### Raw data ###
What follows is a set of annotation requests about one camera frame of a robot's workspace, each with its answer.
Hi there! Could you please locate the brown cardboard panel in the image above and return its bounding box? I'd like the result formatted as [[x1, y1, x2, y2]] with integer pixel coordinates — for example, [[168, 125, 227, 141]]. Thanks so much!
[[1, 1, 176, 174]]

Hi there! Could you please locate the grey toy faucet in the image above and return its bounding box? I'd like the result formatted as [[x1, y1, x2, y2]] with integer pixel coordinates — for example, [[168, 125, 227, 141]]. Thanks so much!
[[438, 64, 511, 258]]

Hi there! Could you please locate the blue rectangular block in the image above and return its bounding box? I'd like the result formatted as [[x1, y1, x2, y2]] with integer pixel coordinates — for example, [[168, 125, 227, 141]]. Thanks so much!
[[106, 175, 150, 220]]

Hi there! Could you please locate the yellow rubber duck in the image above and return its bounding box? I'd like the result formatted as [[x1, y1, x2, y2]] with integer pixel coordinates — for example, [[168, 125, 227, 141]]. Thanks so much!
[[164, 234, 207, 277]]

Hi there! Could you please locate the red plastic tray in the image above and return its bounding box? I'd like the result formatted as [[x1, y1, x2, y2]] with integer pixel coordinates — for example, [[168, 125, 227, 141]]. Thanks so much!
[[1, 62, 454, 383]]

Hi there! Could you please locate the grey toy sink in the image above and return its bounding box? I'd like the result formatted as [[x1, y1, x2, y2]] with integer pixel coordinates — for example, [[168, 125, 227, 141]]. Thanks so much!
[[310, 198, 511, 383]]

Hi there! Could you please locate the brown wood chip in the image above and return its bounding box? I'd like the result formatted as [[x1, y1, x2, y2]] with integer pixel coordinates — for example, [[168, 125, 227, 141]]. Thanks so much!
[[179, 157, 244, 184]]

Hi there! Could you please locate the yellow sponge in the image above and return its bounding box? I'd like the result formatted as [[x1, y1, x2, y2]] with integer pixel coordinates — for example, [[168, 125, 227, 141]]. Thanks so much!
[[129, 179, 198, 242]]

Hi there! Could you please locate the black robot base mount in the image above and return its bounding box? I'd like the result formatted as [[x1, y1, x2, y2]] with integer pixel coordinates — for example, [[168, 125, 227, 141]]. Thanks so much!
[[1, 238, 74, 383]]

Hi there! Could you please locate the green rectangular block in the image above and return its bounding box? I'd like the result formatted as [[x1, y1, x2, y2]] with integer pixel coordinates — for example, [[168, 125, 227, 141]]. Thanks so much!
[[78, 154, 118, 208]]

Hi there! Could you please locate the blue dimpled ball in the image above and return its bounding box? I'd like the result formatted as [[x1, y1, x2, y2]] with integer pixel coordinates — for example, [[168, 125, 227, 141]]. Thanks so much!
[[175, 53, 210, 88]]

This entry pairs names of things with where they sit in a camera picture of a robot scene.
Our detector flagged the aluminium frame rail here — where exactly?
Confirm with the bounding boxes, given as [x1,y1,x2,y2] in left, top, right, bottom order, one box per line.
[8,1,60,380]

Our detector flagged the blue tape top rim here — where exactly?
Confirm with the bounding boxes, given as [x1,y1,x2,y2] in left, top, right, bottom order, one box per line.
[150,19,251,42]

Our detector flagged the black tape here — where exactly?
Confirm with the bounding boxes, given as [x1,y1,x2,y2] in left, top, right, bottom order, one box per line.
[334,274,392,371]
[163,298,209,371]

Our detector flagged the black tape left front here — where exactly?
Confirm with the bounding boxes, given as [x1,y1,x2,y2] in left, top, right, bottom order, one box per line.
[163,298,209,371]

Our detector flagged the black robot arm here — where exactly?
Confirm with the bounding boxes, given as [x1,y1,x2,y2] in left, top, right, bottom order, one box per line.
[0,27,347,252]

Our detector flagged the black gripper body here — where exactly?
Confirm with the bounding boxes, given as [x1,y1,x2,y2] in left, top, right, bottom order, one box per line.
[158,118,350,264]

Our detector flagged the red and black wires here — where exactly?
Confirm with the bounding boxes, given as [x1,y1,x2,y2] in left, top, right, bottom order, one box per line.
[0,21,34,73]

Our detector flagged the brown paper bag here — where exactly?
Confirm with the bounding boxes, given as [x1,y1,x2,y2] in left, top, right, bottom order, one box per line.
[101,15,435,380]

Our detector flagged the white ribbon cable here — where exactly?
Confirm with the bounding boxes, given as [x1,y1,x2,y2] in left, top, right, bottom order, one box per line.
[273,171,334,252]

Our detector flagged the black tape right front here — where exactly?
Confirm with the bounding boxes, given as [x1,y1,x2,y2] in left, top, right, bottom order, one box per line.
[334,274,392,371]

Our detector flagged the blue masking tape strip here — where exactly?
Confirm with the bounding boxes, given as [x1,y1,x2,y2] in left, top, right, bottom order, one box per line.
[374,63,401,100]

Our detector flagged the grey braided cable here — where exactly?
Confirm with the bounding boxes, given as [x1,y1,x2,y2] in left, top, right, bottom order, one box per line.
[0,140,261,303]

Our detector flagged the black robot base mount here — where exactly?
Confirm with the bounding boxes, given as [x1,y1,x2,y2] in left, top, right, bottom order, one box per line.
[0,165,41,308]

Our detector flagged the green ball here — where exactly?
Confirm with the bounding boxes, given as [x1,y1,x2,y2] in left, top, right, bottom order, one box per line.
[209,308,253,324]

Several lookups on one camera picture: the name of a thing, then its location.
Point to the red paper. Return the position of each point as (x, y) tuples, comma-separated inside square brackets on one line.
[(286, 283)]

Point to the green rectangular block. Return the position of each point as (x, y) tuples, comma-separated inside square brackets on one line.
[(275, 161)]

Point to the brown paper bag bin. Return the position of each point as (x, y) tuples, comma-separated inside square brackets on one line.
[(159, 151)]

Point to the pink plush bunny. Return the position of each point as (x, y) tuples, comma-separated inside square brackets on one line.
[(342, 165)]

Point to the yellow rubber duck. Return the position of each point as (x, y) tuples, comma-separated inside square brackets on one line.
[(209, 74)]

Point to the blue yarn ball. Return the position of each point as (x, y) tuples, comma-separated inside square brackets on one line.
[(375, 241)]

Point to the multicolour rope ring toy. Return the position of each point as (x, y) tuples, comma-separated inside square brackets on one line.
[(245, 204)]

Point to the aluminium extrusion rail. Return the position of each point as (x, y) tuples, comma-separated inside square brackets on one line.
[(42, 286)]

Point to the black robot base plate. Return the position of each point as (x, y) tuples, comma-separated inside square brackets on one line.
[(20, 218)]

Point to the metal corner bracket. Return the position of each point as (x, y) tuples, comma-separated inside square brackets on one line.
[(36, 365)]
###
> [Task prompt]
Each line of the material must be restated exactly.

> [Solution for this exercise]
What follows is a set of annotation requests about one camera frame of a robot's workspace, each with its answer.
Hi there! Could you please locate the brown cardboard panel in the image above and return its bounding box? I'd like the result formatted as [[x1, y1, x2, y2]] with integer pixel coordinates — for example, [[168, 125, 227, 141]]. Thanks so much!
[[1, 1, 176, 174]]

Hi there! Could you please locate the grey toy faucet in the image above and return its bounding box? I'd like the result formatted as [[x1, y1, x2, y2]] with integer pixel coordinates — for example, [[168, 125, 227, 141]]. Thanks so much!
[[438, 64, 511, 258]]

Hi there! Could you please locate the blue rectangular block in the image above and return its bounding box? I'd like the result formatted as [[x1, y1, x2, y2]] with integer pixel coordinates — for example, [[168, 125, 227, 141]]. Thanks so much!
[[106, 175, 150, 220]]

Hi there! Could you please locate the yellow rubber duck in the image above and return its bounding box? I'd like the result formatted as [[x1, y1, x2, y2]] with integer pixel coordinates — for example, [[168, 125, 227, 141]]. Thanks so much!
[[164, 234, 207, 277]]

Hi there! Could you please locate the red plastic tray in the image above and return its bounding box? I'd like the result formatted as [[x1, y1, x2, y2]] with integer pixel coordinates — for example, [[168, 125, 227, 141]]. Thanks so much!
[[1, 62, 454, 383]]

Hi there! Could you please locate the grey toy sink in the image above and return its bounding box? I'd like the result formatted as [[x1, y1, x2, y2]] with integer pixel coordinates — for example, [[168, 125, 227, 141]]. Thanks so much!
[[310, 198, 511, 383]]

Hi there! Could you please locate the brown wood chip in the image above and return its bounding box? I'd like the result formatted as [[x1, y1, x2, y2]] with integer pixel coordinates — for example, [[168, 125, 227, 141]]. Thanks so much!
[[179, 157, 244, 184]]

Hi there! Could you please locate the yellow sponge in the image above and return its bounding box? I'd like the result formatted as [[x1, y1, x2, y2]] with integer pixel coordinates — for example, [[168, 125, 227, 141]]. Thanks so much!
[[129, 179, 198, 242]]

Hi there! Could you please locate the black robot base mount in the image above and return its bounding box? I'd like the result formatted as [[x1, y1, x2, y2]] with integer pixel coordinates — for example, [[168, 125, 227, 141]]. Thanks so much!
[[1, 238, 74, 383]]

Hi there! Could you please locate the green rectangular block in the image above and return its bounding box? I'd like the result formatted as [[x1, y1, x2, y2]] with integer pixel coordinates — for example, [[168, 125, 227, 141]]. Thanks so much!
[[78, 154, 118, 208]]

Hi there! Could you please locate the blue dimpled ball in the image above and return its bounding box? I'd like the result formatted as [[x1, y1, x2, y2]] with integer pixel coordinates — for example, [[168, 125, 227, 141]]. Thanks so much!
[[175, 53, 210, 88]]

This entry pairs names of things with where they sit in a camera picture of a robot scene.
Our detector flagged the aluminium frame rail here — where exactly?
Confirm with the bounding boxes, given as [x1,y1,x2,y2] in left, top, right, bottom order, one box per line.
[8,1,60,380]

Our detector flagged the blue tape top rim here — where exactly?
Confirm with the bounding boxes, given as [x1,y1,x2,y2] in left, top, right, bottom order, one box per line.
[150,19,251,42]

Our detector flagged the black tape here — where exactly?
Confirm with the bounding boxes, given as [x1,y1,x2,y2] in left, top, right, bottom order, one box per line.
[334,274,392,371]
[163,298,209,371]

Our detector flagged the black tape left front here — where exactly?
Confirm with the bounding boxes, given as [x1,y1,x2,y2] in left, top, right, bottom order, one box per line.
[163,298,209,371]

Our detector flagged the black robot arm here — where exactly?
Confirm with the bounding boxes, given as [x1,y1,x2,y2] in left, top, right, bottom order, one box per line.
[0,27,347,252]

Our detector flagged the black gripper body here — where exactly?
Confirm with the bounding boxes, given as [x1,y1,x2,y2] in left, top, right, bottom order, one box per line.
[158,118,350,264]

Our detector flagged the red and black wires here — where exactly?
Confirm with the bounding boxes, given as [x1,y1,x2,y2] in left, top, right, bottom order, one box per line.
[0,21,34,73]

Our detector flagged the brown paper bag here — where exactly?
Confirm with the bounding boxes, given as [x1,y1,x2,y2] in left, top, right, bottom order, one box per line.
[101,15,435,380]

Our detector flagged the white ribbon cable here — where exactly?
Confirm with the bounding boxes, given as [x1,y1,x2,y2] in left, top, right, bottom order, one box per line.
[273,171,334,252]

Our detector flagged the black tape right front here — where exactly?
Confirm with the bounding boxes, given as [x1,y1,x2,y2] in left, top, right, bottom order, one box per line.
[334,274,392,371]

Our detector flagged the blue masking tape strip here — where exactly?
Confirm with the bounding boxes, given as [x1,y1,x2,y2] in left, top, right, bottom order, one box per line.
[374,63,401,100]

Our detector flagged the grey braided cable here — where exactly?
Confirm with the bounding boxes, given as [x1,y1,x2,y2] in left, top, right, bottom order, one box per line.
[0,140,261,303]

Our detector flagged the black robot base mount here — where exactly?
Confirm with the bounding boxes, given as [x1,y1,x2,y2] in left, top, right, bottom order, one box per line.
[0,165,41,308]

Our detector flagged the green ball here — where exactly?
Confirm with the bounding boxes, given as [x1,y1,x2,y2] in left, top, right, bottom order, one box per line.
[209,308,253,324]

Several lookups on one camera picture: the name of a thing, then its location.
Point to the red paper. Return the position of each point as (x, y) tuples, comma-separated inside square brackets on one line.
[(286, 283)]

Point to the green rectangular block. Return the position of each point as (x, y) tuples, comma-separated inside square brackets on one line.
[(275, 161)]

Point to the brown paper bag bin. Return the position of each point as (x, y) tuples, comma-separated inside square brackets on one line.
[(159, 151)]

Point to the pink plush bunny. Return the position of each point as (x, y) tuples, comma-separated inside square brackets on one line.
[(342, 165)]

Point to the yellow rubber duck. Return the position of each point as (x, y) tuples, comma-separated inside square brackets on one line.
[(209, 74)]

Point to the blue yarn ball. Return the position of each point as (x, y) tuples, comma-separated inside square brackets on one line.
[(375, 241)]

Point to the multicolour rope ring toy. Return the position of each point as (x, y) tuples, comma-separated inside square brackets on one line.
[(245, 204)]

Point to the aluminium extrusion rail. Return the position of each point as (x, y) tuples, comma-separated inside square brackets on one line.
[(42, 286)]

Point to the black robot base plate. Return the position of each point as (x, y) tuples, comma-separated inside square brackets on one line.
[(20, 218)]

Point to the metal corner bracket. Return the position of each point as (x, y) tuples, comma-separated inside square brackets on one line.
[(36, 365)]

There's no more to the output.